**Provided records**
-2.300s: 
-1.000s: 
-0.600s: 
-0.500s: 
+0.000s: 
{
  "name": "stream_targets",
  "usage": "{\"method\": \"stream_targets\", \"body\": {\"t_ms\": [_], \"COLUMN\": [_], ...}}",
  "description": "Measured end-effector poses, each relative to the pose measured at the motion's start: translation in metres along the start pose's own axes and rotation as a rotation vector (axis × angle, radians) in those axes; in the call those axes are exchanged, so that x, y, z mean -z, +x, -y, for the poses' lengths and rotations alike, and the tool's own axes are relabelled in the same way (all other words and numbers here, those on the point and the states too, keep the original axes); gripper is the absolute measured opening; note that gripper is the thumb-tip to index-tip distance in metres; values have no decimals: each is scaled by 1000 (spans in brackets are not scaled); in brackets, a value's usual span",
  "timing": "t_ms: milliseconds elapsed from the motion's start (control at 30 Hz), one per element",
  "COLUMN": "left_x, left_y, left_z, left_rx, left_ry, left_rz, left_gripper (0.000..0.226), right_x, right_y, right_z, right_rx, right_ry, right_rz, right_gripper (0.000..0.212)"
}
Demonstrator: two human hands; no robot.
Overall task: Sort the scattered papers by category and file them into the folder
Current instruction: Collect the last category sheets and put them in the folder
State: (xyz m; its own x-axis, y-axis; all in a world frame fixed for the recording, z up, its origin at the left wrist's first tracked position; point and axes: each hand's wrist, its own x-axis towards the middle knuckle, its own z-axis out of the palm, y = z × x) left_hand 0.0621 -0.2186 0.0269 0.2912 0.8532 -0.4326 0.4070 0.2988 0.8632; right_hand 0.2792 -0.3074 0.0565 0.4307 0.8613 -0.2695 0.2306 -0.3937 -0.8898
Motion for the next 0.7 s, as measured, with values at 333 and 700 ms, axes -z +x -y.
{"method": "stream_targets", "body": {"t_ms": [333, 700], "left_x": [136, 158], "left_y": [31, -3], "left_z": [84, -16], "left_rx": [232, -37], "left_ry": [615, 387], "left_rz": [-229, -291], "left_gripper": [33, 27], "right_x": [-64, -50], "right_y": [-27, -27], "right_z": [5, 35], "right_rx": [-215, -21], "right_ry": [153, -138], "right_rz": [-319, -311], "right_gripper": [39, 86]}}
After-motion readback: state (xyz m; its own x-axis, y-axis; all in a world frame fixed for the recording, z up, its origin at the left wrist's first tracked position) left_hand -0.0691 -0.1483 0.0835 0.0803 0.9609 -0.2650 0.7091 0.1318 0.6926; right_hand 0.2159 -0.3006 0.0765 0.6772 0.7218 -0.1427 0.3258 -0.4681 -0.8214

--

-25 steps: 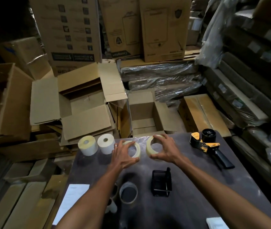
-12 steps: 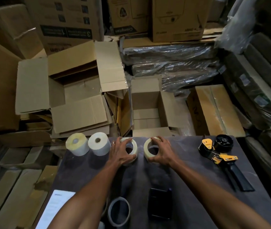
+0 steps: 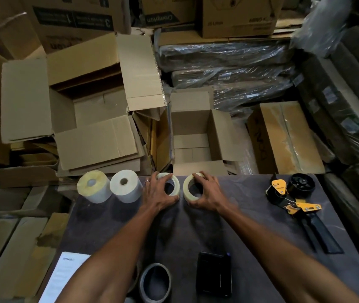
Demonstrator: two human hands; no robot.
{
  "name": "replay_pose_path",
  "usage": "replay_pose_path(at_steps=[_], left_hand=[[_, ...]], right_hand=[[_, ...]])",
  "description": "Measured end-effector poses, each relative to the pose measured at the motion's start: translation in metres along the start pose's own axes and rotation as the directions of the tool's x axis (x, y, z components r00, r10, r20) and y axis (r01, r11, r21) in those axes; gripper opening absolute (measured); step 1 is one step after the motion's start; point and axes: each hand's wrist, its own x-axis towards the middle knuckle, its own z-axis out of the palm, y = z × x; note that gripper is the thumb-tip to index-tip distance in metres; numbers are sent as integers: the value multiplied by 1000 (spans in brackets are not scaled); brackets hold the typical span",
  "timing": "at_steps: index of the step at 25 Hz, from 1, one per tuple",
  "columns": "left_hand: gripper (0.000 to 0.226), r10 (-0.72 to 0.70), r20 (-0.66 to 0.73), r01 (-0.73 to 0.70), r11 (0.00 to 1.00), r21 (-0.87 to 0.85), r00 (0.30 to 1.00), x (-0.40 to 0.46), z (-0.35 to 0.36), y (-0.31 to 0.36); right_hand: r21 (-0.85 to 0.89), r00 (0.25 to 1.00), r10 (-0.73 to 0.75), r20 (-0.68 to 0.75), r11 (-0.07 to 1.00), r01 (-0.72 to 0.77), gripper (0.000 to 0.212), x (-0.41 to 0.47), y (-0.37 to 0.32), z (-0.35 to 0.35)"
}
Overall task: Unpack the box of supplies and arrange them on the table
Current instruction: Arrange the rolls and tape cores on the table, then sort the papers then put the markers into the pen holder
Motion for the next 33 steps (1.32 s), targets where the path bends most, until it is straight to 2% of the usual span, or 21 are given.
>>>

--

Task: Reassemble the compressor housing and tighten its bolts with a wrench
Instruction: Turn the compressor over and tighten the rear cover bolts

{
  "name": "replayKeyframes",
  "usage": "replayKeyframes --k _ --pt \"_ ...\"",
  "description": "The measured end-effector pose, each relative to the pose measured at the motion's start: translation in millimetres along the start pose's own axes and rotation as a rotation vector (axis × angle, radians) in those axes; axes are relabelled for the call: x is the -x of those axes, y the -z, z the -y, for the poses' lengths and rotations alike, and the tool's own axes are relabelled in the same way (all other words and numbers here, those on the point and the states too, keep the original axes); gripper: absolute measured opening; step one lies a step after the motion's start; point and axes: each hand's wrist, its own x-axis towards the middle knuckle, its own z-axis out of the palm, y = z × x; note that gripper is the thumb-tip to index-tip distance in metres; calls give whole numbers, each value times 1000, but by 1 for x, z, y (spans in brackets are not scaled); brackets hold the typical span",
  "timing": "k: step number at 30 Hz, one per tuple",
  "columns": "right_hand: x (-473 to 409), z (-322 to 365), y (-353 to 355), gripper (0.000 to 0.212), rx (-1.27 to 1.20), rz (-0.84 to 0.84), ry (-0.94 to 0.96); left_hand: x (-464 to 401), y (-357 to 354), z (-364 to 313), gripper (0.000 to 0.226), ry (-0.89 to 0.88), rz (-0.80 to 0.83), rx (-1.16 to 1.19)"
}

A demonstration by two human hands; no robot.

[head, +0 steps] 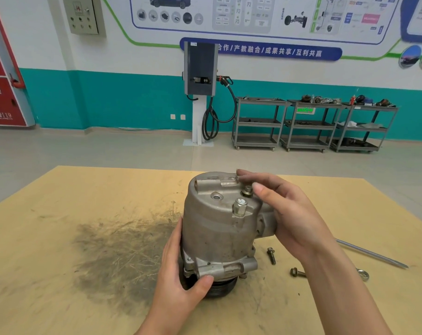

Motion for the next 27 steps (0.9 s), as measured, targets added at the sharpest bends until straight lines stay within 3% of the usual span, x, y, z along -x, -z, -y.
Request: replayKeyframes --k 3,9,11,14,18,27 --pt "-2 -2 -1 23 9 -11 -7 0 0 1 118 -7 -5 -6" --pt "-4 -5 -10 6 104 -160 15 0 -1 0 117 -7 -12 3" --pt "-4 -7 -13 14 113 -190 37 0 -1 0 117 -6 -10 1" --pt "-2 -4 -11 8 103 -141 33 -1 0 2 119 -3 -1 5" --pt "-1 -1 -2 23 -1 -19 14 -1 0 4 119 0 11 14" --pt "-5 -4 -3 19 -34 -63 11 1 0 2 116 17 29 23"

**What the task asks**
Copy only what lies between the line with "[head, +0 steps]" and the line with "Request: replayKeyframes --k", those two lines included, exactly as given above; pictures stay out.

**Answer box**
[head, +0 steps] 

Motion for the next 27 steps (0.9 s), as measured, targets added at the sharpest bends until straight lines stay within 3% of the usual span, x, y, z along -x, -z, -y.
Request: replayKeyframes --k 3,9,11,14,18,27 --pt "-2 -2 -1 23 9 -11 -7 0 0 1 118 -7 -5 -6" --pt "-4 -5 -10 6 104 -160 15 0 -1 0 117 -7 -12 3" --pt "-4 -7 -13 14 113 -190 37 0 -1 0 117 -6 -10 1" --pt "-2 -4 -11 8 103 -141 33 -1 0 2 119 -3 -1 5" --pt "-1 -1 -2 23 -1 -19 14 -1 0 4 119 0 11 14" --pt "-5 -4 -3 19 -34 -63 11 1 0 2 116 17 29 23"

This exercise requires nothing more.